Congratulations to the following faculty for their commitment to our students and the greater community.

Professors Lisa Davis, Nicole Smith Futrell, and Charisa Kiyo Smith

Lisa Davis is a Professor of Law; Special Adviser on Gender Persecution to the International Criminal Court; Founding Faculty Chair of the Institute on Gender, Law, and Transformative Peace Initiative, and; Co-Director of the Human Rights & Gender Justice Clinic (formerly named International Women’s Human Rights Clinic). Professor Davis has written and reported extensively on gender-based crimes and human rights issues in conflict and other crisis settings, including on women’s rights and LGBTQI+ rights. Davis has testified before U.S. Congress, European Parliament, U.K. Parliament, the Inter-American Commission on Human Rights, and several international human rights treaty bodies. Serving as the first Special Adviser on Gender Persecution to the International Criminal Court Prosecutor, Professor Davis drafted the first-ever policy on the crime of gender persecution.

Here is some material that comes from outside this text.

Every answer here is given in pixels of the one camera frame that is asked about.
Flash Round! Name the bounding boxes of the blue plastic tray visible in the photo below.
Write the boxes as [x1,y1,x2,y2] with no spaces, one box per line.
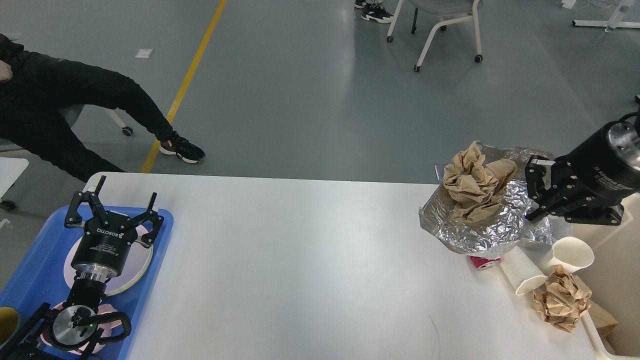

Nicole Smith Futrell is a Professor of Law, Co-Director of the Defenders Clinic, Director of the Center for Diversity in the Legal Profession, and Faculty Director of the W. Haywood Burns Chair of Human and Civil Rights Program. Her career has been dedicated to advocating for the rights of those accused of criminal offenses. In her clinical practice, she and her students represent clients in a variety of criminal defense-related contexts, including state court misdemeanor cases, parole and clemency petitions, wrongful conviction matters, and civil claims related to criminal convictions. Professor Smith Futrell’s teaching and scholarship focus on criminal procedure, legal ethics, post-conviction relief, reentry, and social justice lawyering. Her work explores the relationship between racial justice advocacy and criminal legal reform and practice.

Charisa Kiyô Smith is a Professor of Law who co-directs CUNY’s intersectional Family Law Practice Clinic and teaches first-year Torts, Contemplative Practice & the Law (Sustainable Lawyering), and Juvenile Law. Professor Smith’s work is cited by federal and state courts, government agencies, practitioners, and advocates. A graduate of Yale Law School and Harvard and Radcliffe Colleges, Professor Smith was also the William Hastie Fellow at Wisconsin Law School, where she received an LL.M. and taught juvenile and family law. Professor Smith’s work addresses state overreach into the lives of marginalized families, the need for youth and community empowerment, the overcriminalization of youth, and sexual/gender-based harms among youth. A longtime Zen Buddhist, Smith fosters mindful lawyering and balance in legal education. She is passionate about carceral abolition and re-imagining the American experiment beyond ableist racial capitalism.